Shipping a PyTorch model into a Flutter app
From ONNX export, ARM64 build flags, to isolate-based inference threads. The full path EyeRace Pro took to move models from cloud to mobile.
EyeRace Pro originally ran all ML inference in the cloud — Flask + GPU instances. The first demo at a pigeon-racing club destroyed that assumption: their lofts are in the mountains, 4G is flaky, and each photo took 10s to upload + 5s to come back. Unusable.
So we shipped the model to mobile.
Why ONNX instead of TFLite
To get a PyTorch-trained EfficientNet-B0 onto mobile, the common paths are:
- PyTorch Mobile: Lite build, but iOS packaging is awkward and community momentum has faded
- TFLite: Google's flagship, but you go PyTorch → ONNX → TFLite — one extra conversion loss
- ONNX Runtime: PyTorch exports ONNX directly, ONNX Runtime mobile runs it
I went with option 3. Reasons:
- Fewest conversion steps: a single
torch.onnx.export - Mature runtime: Microsoft maintains it; shape inference and quantization are first-class
- Cross-platform: same
.onnxfile for iOS and Android — no dual maintenance
Export
import torch
from model import EyeClassifier
m = EyeClassifier()
m.load_state_dict(torch.load("checkpoints/best.pt"))
m.train(False) # switch to inference mode
# Run a dummy forward at the actual input shape to trace
dummy = torch.randn(1, 3, 224, 224)
torch.onnx.export(
m,
dummy,
"eye_classifier.onnx",
input_names=["pixel_values"],
output_names=["scores"],
dynamic_axes={
"pixel_values": {0: "batch"},
"scores": {0: "batch"},
},
opset_version=17, # supported by ONNX Runtime mobile 1.16+
)Flutter integration
There's no first-party Dart binding for ONNX Runtime, but the community package onnxruntime_flutter works well. Three landmines:
Landmine 1: ARM64 vs x86_64
iOS Simulator runs x86_64, but Apple Silicon is arm64. Make this explicit in pubspec / Podfile:
dependencies:
onnxruntime_flutter: ^1.16.0
# Add to Podfile post_install:
# config.build_settings['EXCLUDED_ARCHS[sdk=iphonesimulator*]'] = 'arm64'
# Without this, Apple Silicon simulators won't launch.Landmine 2: Isolate inference
ONNX Runtime inference is CPU-bound. Running on the Flutter main thread freezes the UI. Push it to an isolate:
Future<Map<String, double>> inferEye(Uint8List imageBytes) async {
// compute() auto-spawns an isolate
return compute(_runInference, imageBytes);
}
Map<String, double> _runInference(Uint8List bytes) {
final session = OrtSession.fromBytes(_modelBytes); // pre-cached
final input = _preprocess(bytes); // resize 224x224 + normalize
final outputs = session.run({'pixel_values': input});
return _decodeScores(outputs['scores']);
}Landmine 3: Model size & quantization
The raw EfficientNet-B0 is ~50MB. App Store's "huge app" cellular download threshold is 200MB, but UX-wise it's still too big.
I did int8 quantization:
import onnxruntime.quantization as q
q.quantize_dynamic(
"eye_classifier.onnx",
"eye_classifier_int8.onnx",
weight_type=q.QuantType.QInt8,
)Result:
- Size: 50MB → 12MB
- Inference: 380ms → 220ms (M1 iPad)
- Accuracy: F1 0.917 → 0.875
A 4% drop is unacceptable for pigeon grading. We landed on a hybrid: cloud fp32 when online, on-device int8 as fallback.
Lessons
GIGO matters more than model tuning. EyeRace's "smart capture engine" (pre-shot stability check + post-shot quality check) improved accuracy more than backend model optimization did — by 2x.

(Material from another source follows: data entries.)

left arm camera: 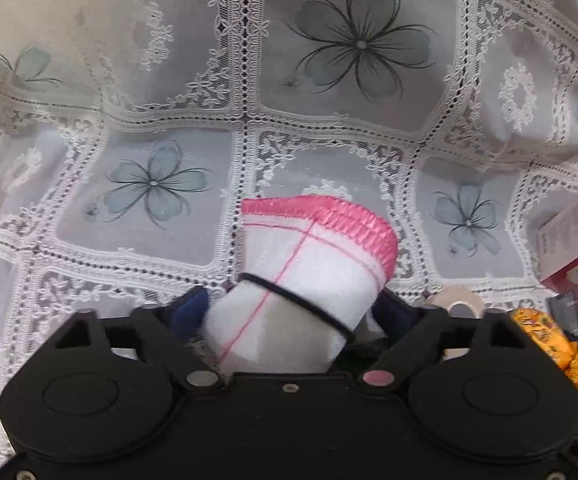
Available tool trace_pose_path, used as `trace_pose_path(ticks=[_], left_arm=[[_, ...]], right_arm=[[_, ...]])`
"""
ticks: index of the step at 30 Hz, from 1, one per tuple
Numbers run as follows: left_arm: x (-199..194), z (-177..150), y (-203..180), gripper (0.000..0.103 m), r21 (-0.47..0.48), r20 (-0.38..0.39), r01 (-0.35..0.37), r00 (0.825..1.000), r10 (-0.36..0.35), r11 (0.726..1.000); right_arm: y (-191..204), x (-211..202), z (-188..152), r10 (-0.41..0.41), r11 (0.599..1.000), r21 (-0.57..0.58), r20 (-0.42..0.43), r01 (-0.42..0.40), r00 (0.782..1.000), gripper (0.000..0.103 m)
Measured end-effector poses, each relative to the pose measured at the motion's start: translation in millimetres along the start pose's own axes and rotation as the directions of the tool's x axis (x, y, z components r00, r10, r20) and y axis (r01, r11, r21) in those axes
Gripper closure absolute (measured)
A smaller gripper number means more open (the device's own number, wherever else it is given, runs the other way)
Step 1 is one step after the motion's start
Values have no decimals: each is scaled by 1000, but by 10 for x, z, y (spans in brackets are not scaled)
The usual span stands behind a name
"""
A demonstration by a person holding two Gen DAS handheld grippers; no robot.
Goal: Organize soft objects
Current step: 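Lift the sock with the left tool while the right tool grasps the yellow pouch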
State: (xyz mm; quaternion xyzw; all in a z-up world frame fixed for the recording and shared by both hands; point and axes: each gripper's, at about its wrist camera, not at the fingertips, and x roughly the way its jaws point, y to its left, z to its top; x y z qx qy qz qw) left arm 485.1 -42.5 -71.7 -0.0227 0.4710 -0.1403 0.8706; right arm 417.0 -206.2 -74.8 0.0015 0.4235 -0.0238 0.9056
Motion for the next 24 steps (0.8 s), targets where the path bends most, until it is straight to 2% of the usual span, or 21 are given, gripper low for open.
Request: trace_pose_path(ticks=[2,4,5,6,7,9,15,24], left_arm=[[23,3,-7,10,-9,0,9,1000,-9,1000],[35,5,-13,12,-13,-2,8,1000,-8,1000],[32,6,-21,14,-11,1,-1,1000,1,1000],[19,4,-31,24,-5,10,-9,1000,9,1000],[-1,5,-40,30,9,21,-4,1000,4,1000],[-25,10,-41,33,16,28,-1,1000,1,1000],[-240,19,1,34,-12,88,-22,996,23,1000],[-1056,-166,-174,33,6,186,-61,981,59,998]], right_arm=[[-16,-13,-10,9,1000,8,4,-9,1000,27],[-43,-29,-13,19,1000,23,8,-19,1000,28],[-64,-40,-10,21,999,29,10,-21,1000,29],[-85,-55,-6,20,999,38,15,-21,1000,29],[-104,-78,-2,19,999,48,23,-20,1000,29],[-149,-150,16,24,997,67,49,-27,998,29],[-295,-412,81,25,992,121,121,-40,992,29],[-430,-1011,-132,20,985,168,175,-50,984,29]])
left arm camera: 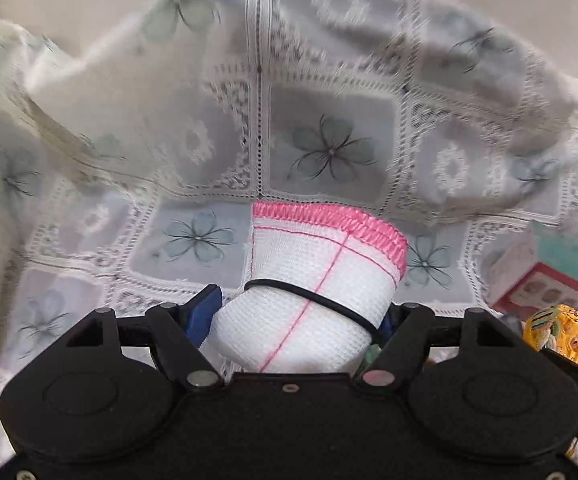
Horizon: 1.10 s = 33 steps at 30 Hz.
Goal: Organize soft objects
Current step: 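Lift the sock with the left tool while the right tool grasps the yellow pouch, then carry the sock over the basket and release it from the left tool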
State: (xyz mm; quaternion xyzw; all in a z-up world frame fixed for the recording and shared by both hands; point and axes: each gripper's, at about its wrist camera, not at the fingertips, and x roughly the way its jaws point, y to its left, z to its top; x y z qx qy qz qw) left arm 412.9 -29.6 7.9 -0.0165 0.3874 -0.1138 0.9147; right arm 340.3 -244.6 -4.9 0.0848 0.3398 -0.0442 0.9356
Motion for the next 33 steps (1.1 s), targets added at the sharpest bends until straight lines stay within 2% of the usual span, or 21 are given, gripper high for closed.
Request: trace_pose_path(ticks=[7,16,25,33], left_arm=[[-660,-277,-119,33,13,39,-10,999,9,1000],[-1329,-891,-300,33,40,42,-4,999,2,999],[-1720,-1608,-424,33,41,-10,8,1000,-7,999],[-1856,-2149,-501,33,19,-80,-1,997,3,1000]], right_arm=[[-118,-674,-234,5,999,38,32,-6,999,29],[-201,-1516,-626,21,997,72,73,-26,997,28],[-238,-2113,-1132,43,988,142,79,-53,996,28],[-247,-2554,-1575,59,978,195,72,-72,996,28]])
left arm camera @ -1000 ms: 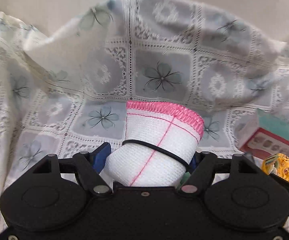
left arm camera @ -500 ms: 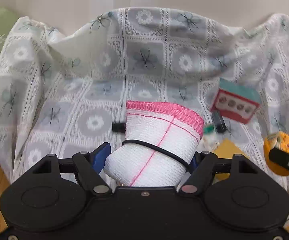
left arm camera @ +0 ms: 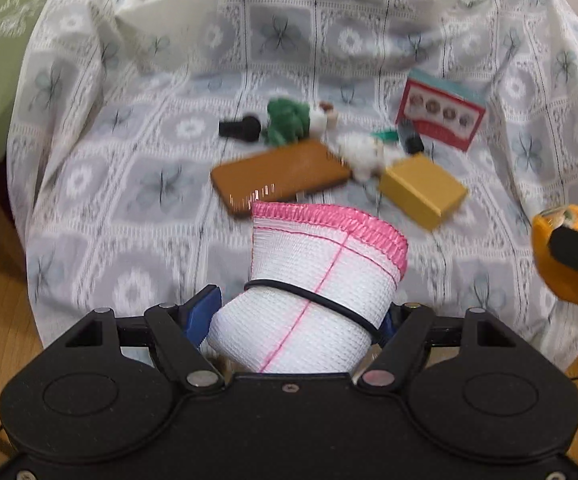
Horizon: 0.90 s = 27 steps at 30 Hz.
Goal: Organize soft objects
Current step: 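Carry the sock over the basket and release it from the left tool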
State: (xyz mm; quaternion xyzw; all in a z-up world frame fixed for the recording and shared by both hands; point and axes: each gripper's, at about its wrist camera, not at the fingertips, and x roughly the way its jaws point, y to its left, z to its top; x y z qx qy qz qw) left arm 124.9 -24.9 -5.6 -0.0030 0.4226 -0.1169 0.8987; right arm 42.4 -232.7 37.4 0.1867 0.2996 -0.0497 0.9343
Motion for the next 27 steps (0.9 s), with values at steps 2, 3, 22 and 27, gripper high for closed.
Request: trace_pose_path(ticks=[2,3,22,27], left_arm=[[-20,-124,-19,33,-6,-12,-2,1000,2,1000],[-33,-185,-32,33,-7,-16,-8,1000,8,1000],[-58,-771,-173,32,0,-90,-109,990,108,994],[-21,-804,-107,32,-21,-88,-100,991,98,995]], right_arm=[[-15,-133,-83,7,1000,8,6,-7,1000,28],[-19,-192,-120,7,1000,10,8,-7,1000,28],[89,-727,-653,12,999,-31,-30,-13,999,28],[137,-668,-741,5,999,-41,-64,-7,998,28]])
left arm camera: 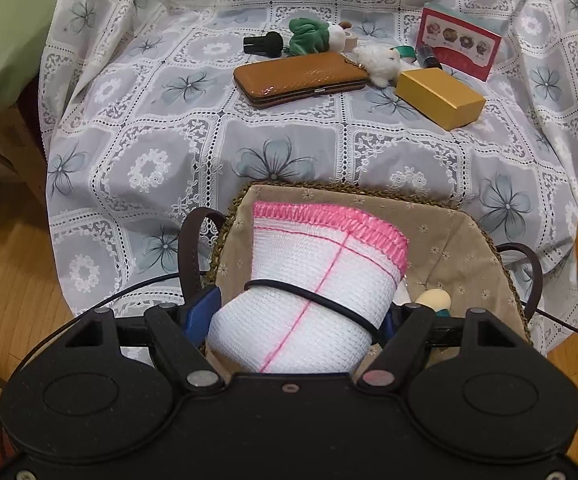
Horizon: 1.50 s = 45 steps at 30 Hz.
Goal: Organize soft objects
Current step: 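Carry the sock over the basket and release it from the left tool, then lower the yellow pouch into the basket and open the right tool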
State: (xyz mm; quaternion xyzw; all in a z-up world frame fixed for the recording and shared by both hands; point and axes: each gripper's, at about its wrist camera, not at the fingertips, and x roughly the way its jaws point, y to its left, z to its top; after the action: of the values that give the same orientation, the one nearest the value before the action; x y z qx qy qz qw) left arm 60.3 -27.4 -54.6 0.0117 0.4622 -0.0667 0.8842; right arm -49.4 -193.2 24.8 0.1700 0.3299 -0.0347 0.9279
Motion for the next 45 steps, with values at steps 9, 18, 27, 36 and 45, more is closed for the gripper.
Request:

If you're shipping cloud ML to mobile, the order should be:
- Get the flow working end-to-end (50MB model? fine for now)
- Profile what's actually slow (preprocessing? inference? postprocessing?)
- Then try quantization / pruning
- Always keep a cloud fallback
Don't optimize for size or speed up front — you'll lose the ability to iterate on the model.